◆ PROBLEM DESCRIPTION
Pick out the lines below that contain the string "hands" and copy them all.

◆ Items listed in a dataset

----------------

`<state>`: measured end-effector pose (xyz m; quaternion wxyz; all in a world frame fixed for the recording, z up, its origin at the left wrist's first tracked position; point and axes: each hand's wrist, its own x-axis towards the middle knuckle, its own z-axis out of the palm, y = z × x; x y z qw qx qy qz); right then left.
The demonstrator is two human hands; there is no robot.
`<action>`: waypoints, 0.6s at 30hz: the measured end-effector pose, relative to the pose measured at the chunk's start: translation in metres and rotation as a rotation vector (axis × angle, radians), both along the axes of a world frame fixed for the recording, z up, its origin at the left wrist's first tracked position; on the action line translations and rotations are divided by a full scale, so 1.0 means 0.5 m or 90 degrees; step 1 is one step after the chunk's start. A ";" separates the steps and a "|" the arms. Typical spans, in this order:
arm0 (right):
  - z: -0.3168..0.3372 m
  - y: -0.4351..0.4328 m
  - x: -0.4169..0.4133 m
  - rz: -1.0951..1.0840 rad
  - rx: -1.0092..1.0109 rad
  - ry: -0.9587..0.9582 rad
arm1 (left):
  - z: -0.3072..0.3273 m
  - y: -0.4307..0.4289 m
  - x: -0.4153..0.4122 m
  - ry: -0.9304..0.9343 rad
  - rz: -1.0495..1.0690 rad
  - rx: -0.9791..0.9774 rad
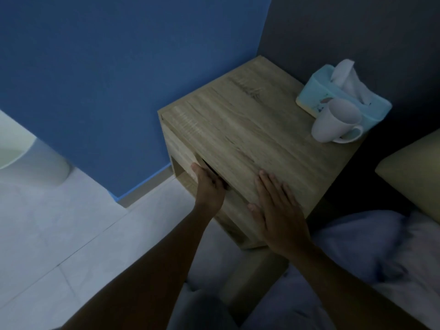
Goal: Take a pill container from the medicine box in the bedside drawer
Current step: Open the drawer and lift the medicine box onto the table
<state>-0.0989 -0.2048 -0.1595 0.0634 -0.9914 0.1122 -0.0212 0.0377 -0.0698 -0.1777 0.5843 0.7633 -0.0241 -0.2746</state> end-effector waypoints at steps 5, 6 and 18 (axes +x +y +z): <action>0.001 0.000 -0.002 -0.004 -0.001 0.001 | -0.011 0.057 -0.019 0.006 0.004 -0.024; 0.001 0.001 -0.002 -0.004 0.000 0.003 | -0.014 0.073 -0.023 0.010 0.004 -0.032; 0.002 0.005 -0.006 -0.010 -0.004 -0.023 | -0.016 0.232 -0.077 0.035 0.013 -0.012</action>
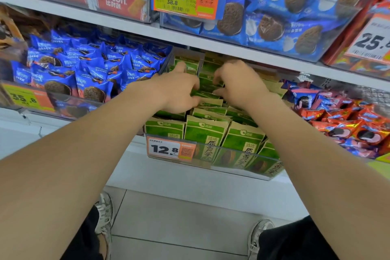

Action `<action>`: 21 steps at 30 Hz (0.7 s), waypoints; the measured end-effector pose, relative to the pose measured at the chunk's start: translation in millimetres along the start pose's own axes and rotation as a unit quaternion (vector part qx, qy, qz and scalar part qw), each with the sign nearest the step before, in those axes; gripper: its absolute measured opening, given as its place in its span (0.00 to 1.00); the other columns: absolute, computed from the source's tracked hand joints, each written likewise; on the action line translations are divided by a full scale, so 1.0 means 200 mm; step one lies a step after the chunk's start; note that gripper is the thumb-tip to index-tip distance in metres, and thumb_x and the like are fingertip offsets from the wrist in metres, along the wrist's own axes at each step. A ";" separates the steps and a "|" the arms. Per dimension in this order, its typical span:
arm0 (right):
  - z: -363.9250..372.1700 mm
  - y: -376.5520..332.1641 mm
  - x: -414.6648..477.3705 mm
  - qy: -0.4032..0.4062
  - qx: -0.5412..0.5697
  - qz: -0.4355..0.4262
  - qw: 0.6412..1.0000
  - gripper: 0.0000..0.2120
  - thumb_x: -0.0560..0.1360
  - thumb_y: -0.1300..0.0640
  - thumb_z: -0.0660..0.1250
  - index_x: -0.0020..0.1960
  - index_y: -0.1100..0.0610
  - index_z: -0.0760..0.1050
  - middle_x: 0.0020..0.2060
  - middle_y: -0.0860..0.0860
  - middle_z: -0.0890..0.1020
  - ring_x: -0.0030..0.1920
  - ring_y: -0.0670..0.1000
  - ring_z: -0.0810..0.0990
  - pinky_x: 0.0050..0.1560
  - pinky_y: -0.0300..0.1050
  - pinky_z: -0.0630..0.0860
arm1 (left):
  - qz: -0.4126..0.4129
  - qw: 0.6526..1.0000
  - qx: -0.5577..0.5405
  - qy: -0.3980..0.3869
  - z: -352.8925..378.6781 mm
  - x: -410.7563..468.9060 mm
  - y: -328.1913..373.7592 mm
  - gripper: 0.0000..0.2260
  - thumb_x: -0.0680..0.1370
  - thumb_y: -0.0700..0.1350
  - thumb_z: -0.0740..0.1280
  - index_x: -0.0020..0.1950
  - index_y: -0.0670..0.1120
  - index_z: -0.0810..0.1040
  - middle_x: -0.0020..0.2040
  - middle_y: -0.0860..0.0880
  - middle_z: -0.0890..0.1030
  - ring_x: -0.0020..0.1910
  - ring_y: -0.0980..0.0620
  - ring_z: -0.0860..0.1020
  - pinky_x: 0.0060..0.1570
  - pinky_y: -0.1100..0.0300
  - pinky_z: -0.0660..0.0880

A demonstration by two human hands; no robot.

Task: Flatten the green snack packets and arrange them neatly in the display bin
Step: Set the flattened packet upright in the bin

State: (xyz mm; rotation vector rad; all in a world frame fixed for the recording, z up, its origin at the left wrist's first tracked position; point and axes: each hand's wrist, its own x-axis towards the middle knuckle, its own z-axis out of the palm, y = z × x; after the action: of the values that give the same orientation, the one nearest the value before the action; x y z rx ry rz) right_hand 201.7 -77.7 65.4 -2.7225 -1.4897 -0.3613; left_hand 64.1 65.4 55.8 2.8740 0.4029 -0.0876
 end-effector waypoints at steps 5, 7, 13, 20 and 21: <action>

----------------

◆ OUTPUT OF THE TASK
The demonstrator is two human hands; there is no robot.
A demonstration by two human hands; no robot.

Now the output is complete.